Depuis l’avènement de la guerre du M23 dans la partie Sud de la province du Nord-Kivu, guerre ayant causé la fermeture de la route Nationale numéro deux sur l’axe Rutshuru-Goma, la capitale provinciale de la province du Nord-Kivu connaît une prolifération des boissons fortement alcoolisées parfois produites localement et faisant objet des importations illicites.
C’est vraiment un coup de théâtre que vit la jeunesse de cette ville, qui malgré leur attachement à la consommation abusive de ces genres de boissons, reste ébahie par cette présence brusque et spontanée de ce nombre accrue des boissons fortement alcoolisées pourtant jadis prohibées par le gouvernement congolais.
« Nous vendons les liqueurs, c'est vrai, mais actuellement la production des boissons nous étonne énormément. C’est depuis la guerre du M23 et la fermeture des productions de Premidis que plusieurs nouveaux produits ont surgi sur le marché. Des noms sans sens, sans moralité, c’est vraiment très désolant pour nous. Que les autorités prennent leurs responsabilités en main. Si non, c'est la mort pour la jeunesse », souligne un boutiquier.
Du côté des consommateurs, la tendance semble déjà commencer à s’inverser.
« D’abord Samba, Kings, Power 7 et aujourd’hui Eagle 12, Poutine, Mirage, Kaleo leo, ... c’est vraiment une confusion qui gagne nos têtes. Pour cela, nous avons jugé utile de revenir aux boissons légères parce que d’après tout, c'est nous qui détruisons nos corps et perdons notre argent.
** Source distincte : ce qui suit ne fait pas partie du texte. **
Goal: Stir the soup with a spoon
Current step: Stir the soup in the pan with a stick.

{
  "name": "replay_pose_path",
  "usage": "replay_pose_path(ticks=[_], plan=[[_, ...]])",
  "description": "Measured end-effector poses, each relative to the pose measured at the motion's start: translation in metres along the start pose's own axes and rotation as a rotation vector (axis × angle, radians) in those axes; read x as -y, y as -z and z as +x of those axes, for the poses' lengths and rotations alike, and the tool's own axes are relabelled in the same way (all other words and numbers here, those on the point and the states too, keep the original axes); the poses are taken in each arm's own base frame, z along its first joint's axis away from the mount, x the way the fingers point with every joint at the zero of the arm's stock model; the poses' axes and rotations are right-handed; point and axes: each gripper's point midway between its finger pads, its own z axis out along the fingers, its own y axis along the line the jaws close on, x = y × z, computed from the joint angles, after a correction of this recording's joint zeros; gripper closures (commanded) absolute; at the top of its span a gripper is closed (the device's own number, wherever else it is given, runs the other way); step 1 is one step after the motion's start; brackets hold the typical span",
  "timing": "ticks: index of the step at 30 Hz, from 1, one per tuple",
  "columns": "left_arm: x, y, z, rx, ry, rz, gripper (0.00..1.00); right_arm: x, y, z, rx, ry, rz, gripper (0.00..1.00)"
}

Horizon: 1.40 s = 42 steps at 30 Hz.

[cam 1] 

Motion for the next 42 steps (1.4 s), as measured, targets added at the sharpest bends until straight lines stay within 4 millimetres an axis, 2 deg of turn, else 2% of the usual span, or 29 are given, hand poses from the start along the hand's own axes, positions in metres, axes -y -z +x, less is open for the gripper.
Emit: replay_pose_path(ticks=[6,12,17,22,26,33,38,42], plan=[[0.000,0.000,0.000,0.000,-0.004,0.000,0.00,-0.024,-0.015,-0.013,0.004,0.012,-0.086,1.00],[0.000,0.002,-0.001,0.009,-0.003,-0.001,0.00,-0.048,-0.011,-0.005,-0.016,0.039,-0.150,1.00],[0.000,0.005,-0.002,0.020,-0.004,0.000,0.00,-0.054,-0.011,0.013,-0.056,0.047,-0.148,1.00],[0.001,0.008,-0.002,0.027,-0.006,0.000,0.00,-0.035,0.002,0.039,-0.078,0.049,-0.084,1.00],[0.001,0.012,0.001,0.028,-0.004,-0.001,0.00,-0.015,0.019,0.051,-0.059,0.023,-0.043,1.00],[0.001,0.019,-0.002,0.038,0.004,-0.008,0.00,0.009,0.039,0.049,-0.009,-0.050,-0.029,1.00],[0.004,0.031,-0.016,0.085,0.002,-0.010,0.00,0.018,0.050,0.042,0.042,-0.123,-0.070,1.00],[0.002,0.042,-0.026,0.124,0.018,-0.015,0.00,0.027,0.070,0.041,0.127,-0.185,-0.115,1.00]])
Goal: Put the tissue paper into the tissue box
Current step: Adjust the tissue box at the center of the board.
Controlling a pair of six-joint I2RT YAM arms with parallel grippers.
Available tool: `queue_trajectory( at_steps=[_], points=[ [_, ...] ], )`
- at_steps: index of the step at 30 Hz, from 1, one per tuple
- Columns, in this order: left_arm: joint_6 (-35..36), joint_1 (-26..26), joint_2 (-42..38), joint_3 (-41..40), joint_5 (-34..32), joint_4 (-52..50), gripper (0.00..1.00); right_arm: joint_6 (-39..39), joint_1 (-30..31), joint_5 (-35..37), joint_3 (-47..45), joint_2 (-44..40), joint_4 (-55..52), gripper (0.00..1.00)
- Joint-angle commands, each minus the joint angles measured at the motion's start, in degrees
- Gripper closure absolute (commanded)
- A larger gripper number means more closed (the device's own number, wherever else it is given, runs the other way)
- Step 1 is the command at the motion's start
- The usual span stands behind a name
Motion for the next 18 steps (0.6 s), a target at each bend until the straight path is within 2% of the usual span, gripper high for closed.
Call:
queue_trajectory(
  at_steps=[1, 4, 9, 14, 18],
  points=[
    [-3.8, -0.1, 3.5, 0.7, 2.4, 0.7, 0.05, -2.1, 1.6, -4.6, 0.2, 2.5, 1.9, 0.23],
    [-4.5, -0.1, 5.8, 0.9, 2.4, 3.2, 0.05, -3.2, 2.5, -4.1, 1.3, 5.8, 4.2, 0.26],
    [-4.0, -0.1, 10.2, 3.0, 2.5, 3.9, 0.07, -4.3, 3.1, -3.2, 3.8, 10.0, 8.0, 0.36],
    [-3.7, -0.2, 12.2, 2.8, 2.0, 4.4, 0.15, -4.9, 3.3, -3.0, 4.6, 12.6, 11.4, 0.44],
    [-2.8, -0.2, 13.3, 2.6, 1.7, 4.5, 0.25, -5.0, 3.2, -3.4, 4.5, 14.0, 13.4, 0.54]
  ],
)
Mais notre gouvernement aussi, au lieu d’encourager les gens qui nous produisent la nourriture, surtout pendant ce moment de carence de presque tout, il protège les producteurs des produits qui nous détruisent au détriment de ce qui construit », souligne un jeune consommateur.
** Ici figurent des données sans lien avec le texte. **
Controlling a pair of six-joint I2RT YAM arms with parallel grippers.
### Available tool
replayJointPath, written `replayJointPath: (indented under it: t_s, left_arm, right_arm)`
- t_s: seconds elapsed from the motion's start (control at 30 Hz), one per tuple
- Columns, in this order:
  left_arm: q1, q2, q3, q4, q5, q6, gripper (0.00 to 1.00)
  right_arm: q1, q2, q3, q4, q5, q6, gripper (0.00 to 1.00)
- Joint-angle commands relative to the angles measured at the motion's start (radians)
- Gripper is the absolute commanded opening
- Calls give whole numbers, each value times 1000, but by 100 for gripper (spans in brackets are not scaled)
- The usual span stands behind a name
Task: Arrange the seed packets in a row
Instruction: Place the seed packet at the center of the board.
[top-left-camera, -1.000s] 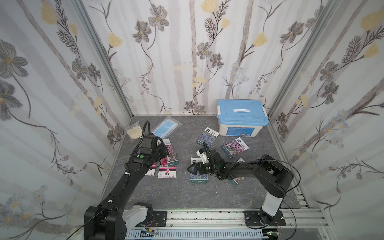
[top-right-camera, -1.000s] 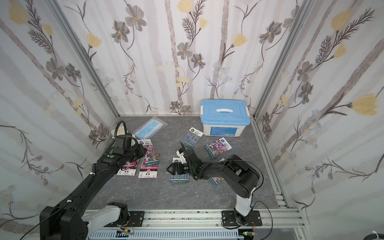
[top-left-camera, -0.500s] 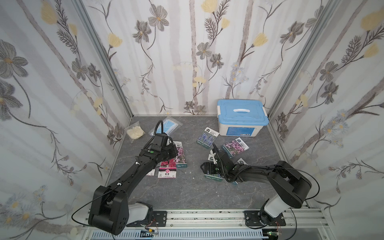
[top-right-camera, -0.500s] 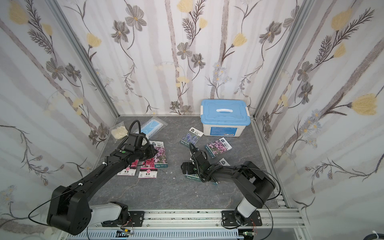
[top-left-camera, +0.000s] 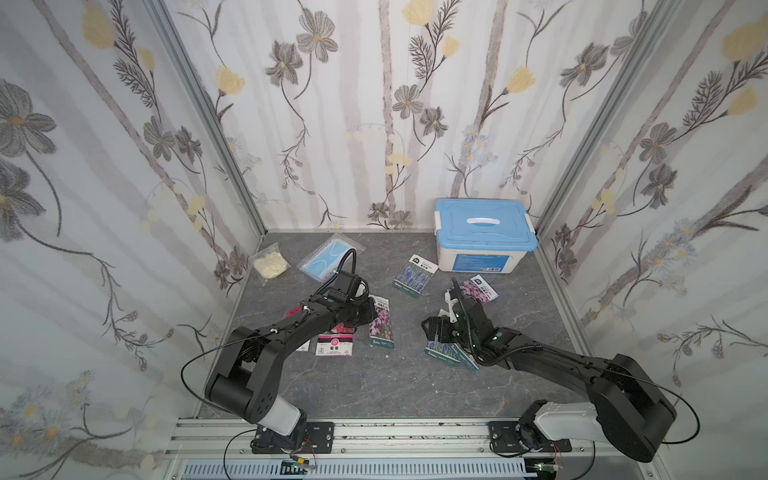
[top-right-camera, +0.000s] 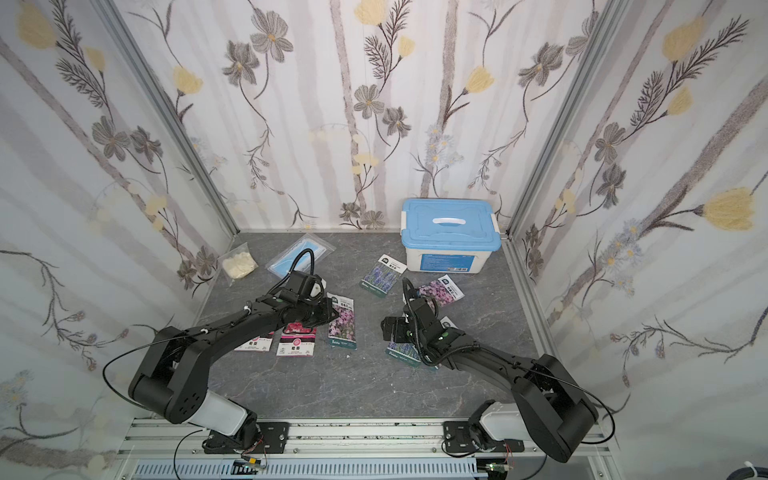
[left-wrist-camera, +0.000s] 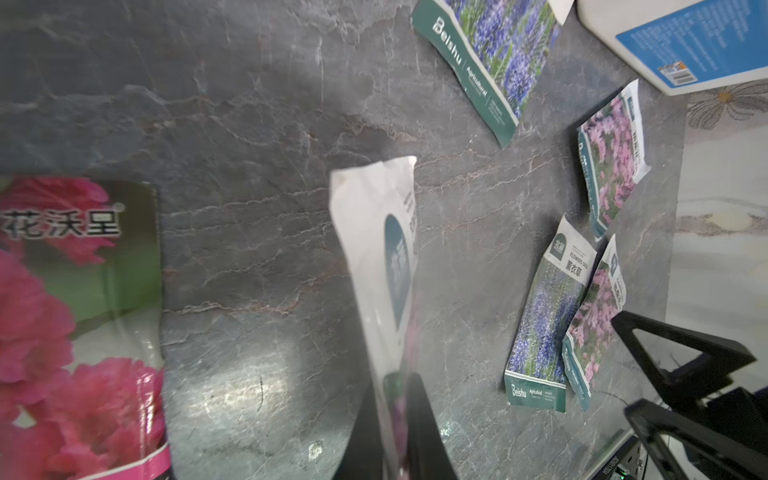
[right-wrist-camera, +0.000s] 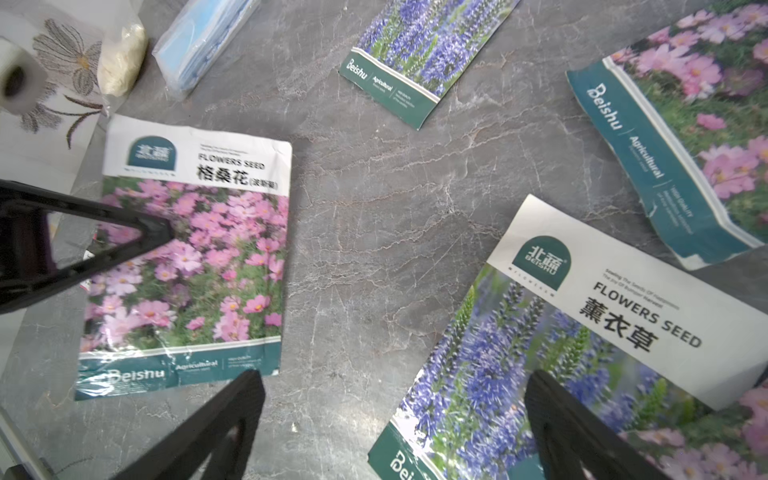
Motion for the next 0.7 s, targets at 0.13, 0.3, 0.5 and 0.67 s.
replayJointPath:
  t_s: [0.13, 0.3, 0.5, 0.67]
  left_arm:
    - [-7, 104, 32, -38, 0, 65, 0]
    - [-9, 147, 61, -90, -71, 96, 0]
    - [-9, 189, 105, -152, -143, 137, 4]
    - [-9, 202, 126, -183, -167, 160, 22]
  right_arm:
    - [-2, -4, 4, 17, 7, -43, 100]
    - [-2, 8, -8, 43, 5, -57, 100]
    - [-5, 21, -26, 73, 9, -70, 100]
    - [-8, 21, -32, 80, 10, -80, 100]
Pourquoi cette consommation à grande échelle ?
Parmi les causes principales de la consommation abusive de ces genres de boisson, le chômage de la jeunesse passe au premier plan. Dans les témoignages recueillis auprès de certains jeunes, le fait pour eux de manquer d’occupations professionnelles le pousse à se distraire par la consommation de tout genre de boisson.
« Pour mon cas, après l’obtention de mon diplôme de gradué, il y a maintenant trois ans, je n’ai jamais eu un quelconque travail qui puisse m’occuper. Pour passer le temps avec l’espoir d’avoir des petites occupations journalières, je suis obligé de me joindre aux autres jeunes. Et la seule chose qui nous réunit, c'est la boisson. Il nous arrive souvent à nous enivrer même trois fois le jour », témoigne-t-il.
Leur vœu reste celui de voir un peu d’ordre dans la production de ces boissons et surtout un grand et bon contrôle minutieux de l’Office Congolais de Contrôle, OCC sur la viabilité de ces produits sur la santé des consommateurs pour ne pas avoir une jeunesse invalide dans l’avenir.
Ce que pensent les activistes des droits de l’homme
Pour la société civile, le sentiment reste un regret total. Dans une réponse courte à Congorassure.cd, elle a indiqué que « la consommation abusive de ces produits, boissons fortement alcoolisées [ndlr], nuit gravement à la santé et de fois aux facultés mentales », souligne madame Julienne Kasilamo présidente de la thématique éducation de cette structure.
Pour elle, le mal dans tout ce qui se passe est que la vente de ces boissons fortement alcoolisées affecte petit à petit le milieu scolaire de la ville de Goma, une bombe à retardement pour la jeunesse. Elle appelle les autorités compétentes, les parents ainsi que les producteurs de ces genres de boissons à prendre chacun sa responsabilité pour sauver la jeunesse car, selon elle, la recherche de l’argent ne doit pas primer sur la santé et l’éducation de la jeunesse congolaise.